* **Your task**
Find every line in the records below that holds the word "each", and copy it out.

* **Records for the exercise**
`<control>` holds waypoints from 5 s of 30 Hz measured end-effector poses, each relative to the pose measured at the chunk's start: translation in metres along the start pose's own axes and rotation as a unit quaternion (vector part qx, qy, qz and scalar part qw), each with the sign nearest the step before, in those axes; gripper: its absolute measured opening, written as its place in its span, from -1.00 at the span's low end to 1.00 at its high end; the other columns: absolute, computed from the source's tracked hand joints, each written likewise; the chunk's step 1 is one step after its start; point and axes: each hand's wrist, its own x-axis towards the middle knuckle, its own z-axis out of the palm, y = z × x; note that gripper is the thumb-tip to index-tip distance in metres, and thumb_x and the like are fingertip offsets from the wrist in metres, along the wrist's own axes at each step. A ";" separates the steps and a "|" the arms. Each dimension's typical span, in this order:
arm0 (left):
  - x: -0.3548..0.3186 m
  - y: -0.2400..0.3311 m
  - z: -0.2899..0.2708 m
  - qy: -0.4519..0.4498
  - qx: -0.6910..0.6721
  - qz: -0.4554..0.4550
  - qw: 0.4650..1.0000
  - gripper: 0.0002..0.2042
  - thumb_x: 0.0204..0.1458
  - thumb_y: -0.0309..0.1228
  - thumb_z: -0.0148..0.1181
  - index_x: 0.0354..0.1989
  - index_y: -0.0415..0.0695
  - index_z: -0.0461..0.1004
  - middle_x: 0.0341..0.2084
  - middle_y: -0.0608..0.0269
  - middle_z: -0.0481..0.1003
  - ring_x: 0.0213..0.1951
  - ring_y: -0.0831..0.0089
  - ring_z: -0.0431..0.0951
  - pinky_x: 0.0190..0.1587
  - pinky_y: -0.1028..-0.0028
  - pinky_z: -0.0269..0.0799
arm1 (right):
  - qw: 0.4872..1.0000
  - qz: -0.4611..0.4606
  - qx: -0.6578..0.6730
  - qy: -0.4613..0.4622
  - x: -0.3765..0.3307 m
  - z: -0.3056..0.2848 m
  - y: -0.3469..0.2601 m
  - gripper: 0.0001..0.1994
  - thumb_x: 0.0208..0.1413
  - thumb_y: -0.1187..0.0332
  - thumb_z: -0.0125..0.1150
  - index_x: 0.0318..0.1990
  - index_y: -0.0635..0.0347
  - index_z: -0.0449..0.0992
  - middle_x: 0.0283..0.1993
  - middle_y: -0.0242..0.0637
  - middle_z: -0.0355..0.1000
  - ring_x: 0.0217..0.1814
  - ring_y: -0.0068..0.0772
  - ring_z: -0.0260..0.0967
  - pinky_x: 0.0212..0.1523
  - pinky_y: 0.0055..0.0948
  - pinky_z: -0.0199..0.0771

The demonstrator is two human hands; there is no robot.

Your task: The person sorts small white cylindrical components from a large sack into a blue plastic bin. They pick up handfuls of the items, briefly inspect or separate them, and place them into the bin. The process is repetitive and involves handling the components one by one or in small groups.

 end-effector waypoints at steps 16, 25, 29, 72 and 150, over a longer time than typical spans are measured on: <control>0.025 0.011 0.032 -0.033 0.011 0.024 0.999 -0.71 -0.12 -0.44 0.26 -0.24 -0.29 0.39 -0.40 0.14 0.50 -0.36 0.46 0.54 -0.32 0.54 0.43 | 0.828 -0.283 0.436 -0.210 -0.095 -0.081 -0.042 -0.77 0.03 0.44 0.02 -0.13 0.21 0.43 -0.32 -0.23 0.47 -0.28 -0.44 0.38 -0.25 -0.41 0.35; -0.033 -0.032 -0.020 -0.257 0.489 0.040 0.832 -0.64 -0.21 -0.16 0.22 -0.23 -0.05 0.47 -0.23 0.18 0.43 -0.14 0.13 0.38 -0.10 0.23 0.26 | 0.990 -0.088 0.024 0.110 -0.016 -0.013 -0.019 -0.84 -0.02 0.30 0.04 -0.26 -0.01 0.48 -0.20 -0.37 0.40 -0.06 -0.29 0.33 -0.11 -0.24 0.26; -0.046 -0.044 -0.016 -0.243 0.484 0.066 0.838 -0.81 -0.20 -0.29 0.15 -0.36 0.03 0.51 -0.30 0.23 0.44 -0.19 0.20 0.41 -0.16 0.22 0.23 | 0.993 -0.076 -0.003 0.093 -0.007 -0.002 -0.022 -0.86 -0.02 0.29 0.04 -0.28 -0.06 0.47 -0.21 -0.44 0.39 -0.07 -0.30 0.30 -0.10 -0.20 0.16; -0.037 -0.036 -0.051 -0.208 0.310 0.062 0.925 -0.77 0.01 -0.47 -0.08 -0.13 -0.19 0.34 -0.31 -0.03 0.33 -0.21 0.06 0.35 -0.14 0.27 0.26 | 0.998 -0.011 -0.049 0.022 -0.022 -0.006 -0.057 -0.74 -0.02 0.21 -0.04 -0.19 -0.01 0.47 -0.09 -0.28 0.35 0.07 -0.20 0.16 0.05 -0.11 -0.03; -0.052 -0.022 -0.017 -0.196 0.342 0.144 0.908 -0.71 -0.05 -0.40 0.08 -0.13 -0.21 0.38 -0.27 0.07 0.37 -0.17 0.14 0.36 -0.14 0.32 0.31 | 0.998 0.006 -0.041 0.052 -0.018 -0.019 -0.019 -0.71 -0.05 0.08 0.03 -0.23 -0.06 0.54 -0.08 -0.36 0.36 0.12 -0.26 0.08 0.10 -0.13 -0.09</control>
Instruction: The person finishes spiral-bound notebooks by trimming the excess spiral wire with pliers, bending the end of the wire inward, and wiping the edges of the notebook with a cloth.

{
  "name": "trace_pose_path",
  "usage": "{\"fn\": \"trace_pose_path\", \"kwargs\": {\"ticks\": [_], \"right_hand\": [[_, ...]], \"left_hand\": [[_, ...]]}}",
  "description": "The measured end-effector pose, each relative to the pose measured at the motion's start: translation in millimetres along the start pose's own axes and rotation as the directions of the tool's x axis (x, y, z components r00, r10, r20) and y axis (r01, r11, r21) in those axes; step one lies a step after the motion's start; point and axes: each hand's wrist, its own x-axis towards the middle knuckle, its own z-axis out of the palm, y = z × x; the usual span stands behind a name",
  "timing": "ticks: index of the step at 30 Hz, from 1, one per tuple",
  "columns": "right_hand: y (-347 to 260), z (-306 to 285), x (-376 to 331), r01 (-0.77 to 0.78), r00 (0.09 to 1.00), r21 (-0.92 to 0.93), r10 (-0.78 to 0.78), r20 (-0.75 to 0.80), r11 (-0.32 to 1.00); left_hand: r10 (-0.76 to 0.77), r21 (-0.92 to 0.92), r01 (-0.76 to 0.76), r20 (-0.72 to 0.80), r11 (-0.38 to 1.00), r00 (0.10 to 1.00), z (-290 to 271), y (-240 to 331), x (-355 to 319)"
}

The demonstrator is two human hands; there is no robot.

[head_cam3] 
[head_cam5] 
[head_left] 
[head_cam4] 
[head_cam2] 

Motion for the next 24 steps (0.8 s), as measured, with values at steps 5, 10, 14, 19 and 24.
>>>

* **Answer space**
`<control>` holds waypoints from 5 s of 30 Hz measured end-effector poses, each relative to the pose measured at the chunk's start: translation in metres along the start pose's own axes and rotation as a unit quaternion (vector part qx, qy, qz and scalar part qw), each with the sign nearest the step before, in those axes; gripper: its absolute measured opening, written as its place in its span, from -1.00 at the span's low end to 1.00 at its high end; the other columns: absolute, computed from the source's tracked hand joints, each written likewise; the chunk's step 1 is one step after its start; point and axes: each hand's wrist, its own x-axis towards the middle knuckle, its own z-axis out of the palm, y = z × x; note that gripper is the thumb-tip to index-tip distance in metres, and thumb_x and the like are fingertip offsets from the wrist in metres, along the wrist's own axes at each step. A ";" separates the steps and a "|" the arms. Each dimension's typical span, in this order:
  "description": "The measured end-effector pose, each relative to the pose measured at the motion's start: translation in millimetres along the start pose's own axes and rotation as the directions of the tool's x axis (x, y, z components r00, r10, r20) and y axis (r01, r11, r21) in those axes; step one lies a step after the motion's start; point and axes: each hand's wrist, its own x-axis towards the middle knuckle, its own z-axis out of the palm, y = z × x; the usual span stands behind a name",

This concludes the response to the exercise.